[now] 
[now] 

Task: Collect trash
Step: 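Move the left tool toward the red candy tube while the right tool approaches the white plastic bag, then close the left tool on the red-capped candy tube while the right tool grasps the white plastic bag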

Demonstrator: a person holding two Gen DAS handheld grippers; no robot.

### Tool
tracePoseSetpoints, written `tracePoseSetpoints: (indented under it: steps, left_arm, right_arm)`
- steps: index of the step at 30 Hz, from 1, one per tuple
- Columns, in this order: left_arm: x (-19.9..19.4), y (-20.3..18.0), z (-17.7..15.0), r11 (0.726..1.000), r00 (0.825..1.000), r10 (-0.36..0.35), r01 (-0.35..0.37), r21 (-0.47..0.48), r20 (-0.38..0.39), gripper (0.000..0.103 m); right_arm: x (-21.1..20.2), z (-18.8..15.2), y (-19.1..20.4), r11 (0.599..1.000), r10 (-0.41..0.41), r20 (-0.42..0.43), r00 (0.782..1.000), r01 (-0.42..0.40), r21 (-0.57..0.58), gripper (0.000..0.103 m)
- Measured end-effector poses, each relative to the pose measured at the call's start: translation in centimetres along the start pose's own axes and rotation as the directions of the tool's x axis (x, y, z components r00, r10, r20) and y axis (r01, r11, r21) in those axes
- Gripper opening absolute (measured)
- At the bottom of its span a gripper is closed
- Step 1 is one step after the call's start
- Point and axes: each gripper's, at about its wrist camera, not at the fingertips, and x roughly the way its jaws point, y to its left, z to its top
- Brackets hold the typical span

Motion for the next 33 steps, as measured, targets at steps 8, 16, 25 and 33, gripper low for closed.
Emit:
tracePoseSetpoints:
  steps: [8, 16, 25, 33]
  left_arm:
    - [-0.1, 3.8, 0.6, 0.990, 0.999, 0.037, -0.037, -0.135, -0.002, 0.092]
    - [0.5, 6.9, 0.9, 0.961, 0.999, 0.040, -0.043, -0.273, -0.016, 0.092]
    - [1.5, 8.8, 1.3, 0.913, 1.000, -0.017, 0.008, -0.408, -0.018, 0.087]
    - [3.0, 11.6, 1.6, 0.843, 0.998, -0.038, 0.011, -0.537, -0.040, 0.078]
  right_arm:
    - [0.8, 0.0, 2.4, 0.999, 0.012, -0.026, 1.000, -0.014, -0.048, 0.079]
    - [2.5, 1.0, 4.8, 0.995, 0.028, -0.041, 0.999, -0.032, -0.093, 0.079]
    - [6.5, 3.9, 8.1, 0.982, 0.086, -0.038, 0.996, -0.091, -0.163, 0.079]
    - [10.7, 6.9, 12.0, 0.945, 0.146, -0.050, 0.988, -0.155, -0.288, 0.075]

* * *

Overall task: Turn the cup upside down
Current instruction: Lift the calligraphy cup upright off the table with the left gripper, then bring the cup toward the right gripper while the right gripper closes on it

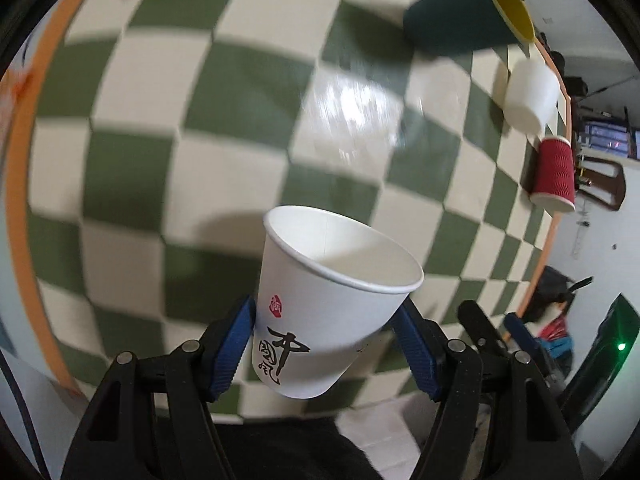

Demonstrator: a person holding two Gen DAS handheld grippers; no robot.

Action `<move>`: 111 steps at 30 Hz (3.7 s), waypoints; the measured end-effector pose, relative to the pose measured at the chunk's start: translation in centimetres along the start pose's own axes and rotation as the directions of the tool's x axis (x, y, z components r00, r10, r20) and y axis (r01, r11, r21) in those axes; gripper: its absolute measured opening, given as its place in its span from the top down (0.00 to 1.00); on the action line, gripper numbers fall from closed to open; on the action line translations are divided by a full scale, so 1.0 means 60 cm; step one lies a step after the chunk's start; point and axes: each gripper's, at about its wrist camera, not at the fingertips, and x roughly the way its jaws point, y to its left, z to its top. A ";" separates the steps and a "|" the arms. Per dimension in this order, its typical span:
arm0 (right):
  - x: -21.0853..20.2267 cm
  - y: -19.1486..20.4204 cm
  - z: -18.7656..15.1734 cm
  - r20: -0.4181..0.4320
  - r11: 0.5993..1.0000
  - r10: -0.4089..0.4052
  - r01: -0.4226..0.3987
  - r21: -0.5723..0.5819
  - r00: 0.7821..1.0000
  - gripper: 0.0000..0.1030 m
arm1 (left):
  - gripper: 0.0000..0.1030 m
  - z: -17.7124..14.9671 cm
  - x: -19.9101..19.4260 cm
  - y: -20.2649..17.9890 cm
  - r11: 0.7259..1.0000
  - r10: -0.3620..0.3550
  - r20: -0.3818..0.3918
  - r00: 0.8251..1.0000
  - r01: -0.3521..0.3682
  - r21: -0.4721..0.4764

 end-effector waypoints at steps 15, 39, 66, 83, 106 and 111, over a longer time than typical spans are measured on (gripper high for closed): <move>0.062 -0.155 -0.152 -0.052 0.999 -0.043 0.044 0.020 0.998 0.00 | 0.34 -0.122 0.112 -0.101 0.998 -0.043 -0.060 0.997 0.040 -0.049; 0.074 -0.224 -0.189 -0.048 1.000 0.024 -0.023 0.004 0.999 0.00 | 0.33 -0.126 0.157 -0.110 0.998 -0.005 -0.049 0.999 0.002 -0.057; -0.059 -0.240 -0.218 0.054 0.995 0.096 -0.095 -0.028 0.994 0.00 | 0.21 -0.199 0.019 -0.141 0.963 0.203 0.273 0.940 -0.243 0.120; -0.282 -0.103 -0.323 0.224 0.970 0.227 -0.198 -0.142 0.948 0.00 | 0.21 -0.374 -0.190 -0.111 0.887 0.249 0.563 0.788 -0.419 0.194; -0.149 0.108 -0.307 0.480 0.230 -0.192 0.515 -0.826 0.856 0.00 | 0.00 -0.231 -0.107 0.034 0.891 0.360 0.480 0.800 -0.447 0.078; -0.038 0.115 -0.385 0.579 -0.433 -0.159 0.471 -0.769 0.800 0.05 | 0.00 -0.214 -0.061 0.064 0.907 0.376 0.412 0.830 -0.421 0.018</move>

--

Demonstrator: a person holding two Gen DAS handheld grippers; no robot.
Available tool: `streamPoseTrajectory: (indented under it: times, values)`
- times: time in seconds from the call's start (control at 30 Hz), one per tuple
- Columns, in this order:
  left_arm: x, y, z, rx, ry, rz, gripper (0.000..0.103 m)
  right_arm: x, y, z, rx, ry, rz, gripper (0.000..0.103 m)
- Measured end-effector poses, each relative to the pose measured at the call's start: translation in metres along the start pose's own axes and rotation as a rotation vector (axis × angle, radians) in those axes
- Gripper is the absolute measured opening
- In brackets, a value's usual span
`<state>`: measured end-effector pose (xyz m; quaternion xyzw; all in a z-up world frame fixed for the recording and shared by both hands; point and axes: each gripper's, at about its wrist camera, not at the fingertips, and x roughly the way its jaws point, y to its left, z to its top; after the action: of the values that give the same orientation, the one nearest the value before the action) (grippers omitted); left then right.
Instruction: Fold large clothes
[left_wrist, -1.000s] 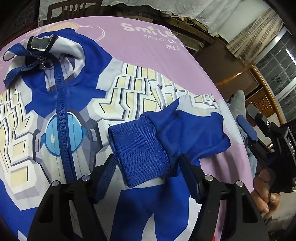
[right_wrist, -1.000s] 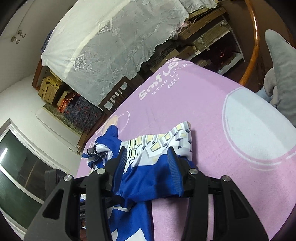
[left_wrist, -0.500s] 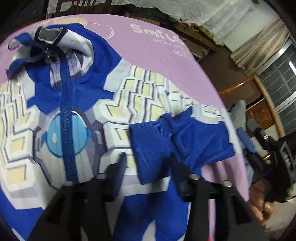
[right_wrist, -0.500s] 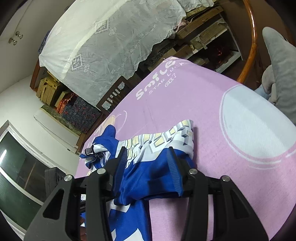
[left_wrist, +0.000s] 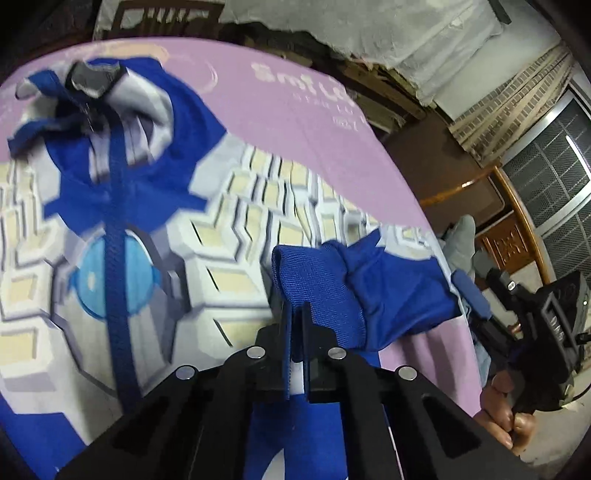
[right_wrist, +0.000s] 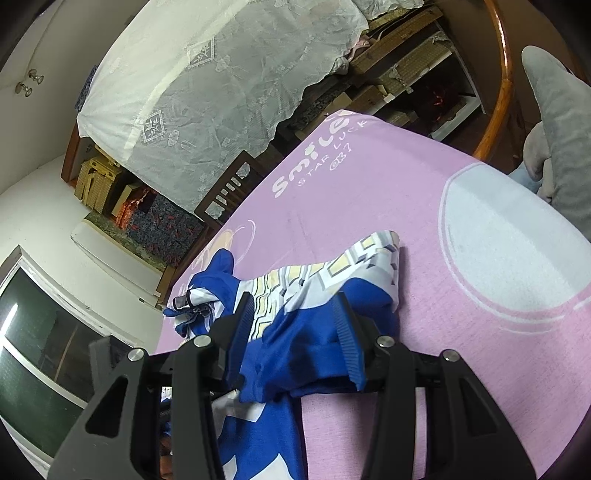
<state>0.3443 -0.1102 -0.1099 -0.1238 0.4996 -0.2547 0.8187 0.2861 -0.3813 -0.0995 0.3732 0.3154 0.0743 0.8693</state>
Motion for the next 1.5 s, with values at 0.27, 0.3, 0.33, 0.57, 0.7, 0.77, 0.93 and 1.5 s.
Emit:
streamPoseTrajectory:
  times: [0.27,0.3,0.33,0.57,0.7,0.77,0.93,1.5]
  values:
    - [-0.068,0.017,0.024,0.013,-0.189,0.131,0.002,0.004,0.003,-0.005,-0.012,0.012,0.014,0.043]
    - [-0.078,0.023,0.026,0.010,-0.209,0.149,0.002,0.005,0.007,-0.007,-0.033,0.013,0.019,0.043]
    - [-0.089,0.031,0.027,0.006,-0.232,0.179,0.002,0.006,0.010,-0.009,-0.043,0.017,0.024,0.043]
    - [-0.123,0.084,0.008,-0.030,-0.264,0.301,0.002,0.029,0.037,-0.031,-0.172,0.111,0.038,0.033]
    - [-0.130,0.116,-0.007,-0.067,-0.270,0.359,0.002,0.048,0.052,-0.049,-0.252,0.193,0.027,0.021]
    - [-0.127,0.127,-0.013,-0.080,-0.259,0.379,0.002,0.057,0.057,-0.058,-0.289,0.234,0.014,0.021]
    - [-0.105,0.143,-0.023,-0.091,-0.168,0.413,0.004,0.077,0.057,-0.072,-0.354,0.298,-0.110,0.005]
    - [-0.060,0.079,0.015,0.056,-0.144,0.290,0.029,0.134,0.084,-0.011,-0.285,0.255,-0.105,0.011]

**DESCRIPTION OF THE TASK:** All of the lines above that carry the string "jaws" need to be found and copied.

**ANSWER TO THE EXERCISE:**
- Point and axes: each gripper's, at about its wrist camera, not at the fingertips, and x roughly the way its jaws point, y to its left, z to its top
Action `<move>`: 111 steps at 30 Hz (3.7 s), waypoints; the measured end-effector pose, relative to the pose measured at the chunk's start: translation in centimetres along the start pose's own axes and rotation as the directions of the tool's x axis (x, y, z components r00, r10, r20) and y axis (r01, r11, r21) in those axes; gripper: its absolute measured opening, given as its place in its span from the top down (0.00 to 1.00); on the action line, gripper numbers fall from closed to open; on the action line translations are divided by a full scale, so 1.0 means 60 cm; step one lies a step after the chunk's start; point and axes: each gripper's, at about its wrist camera, not at the fingertips, and x roughly the way its jaws point, y to its left, z to its top. A ";" separates the steps and a "|" the arms. Per dimension in this order, its typical span:
`<state>`: measured end-effector pose (xyz m; quaternion xyzw; all in a z-up world frame fixed for the recording and shared by both hands; point and axes: each gripper's, at about its wrist camera, not at the fingertips, and x roughly the way its jaws point, y to its left, z to its top; after the action: of the values that give the same orientation, the one nearest the value before the action) (grippers omitted); left then right.

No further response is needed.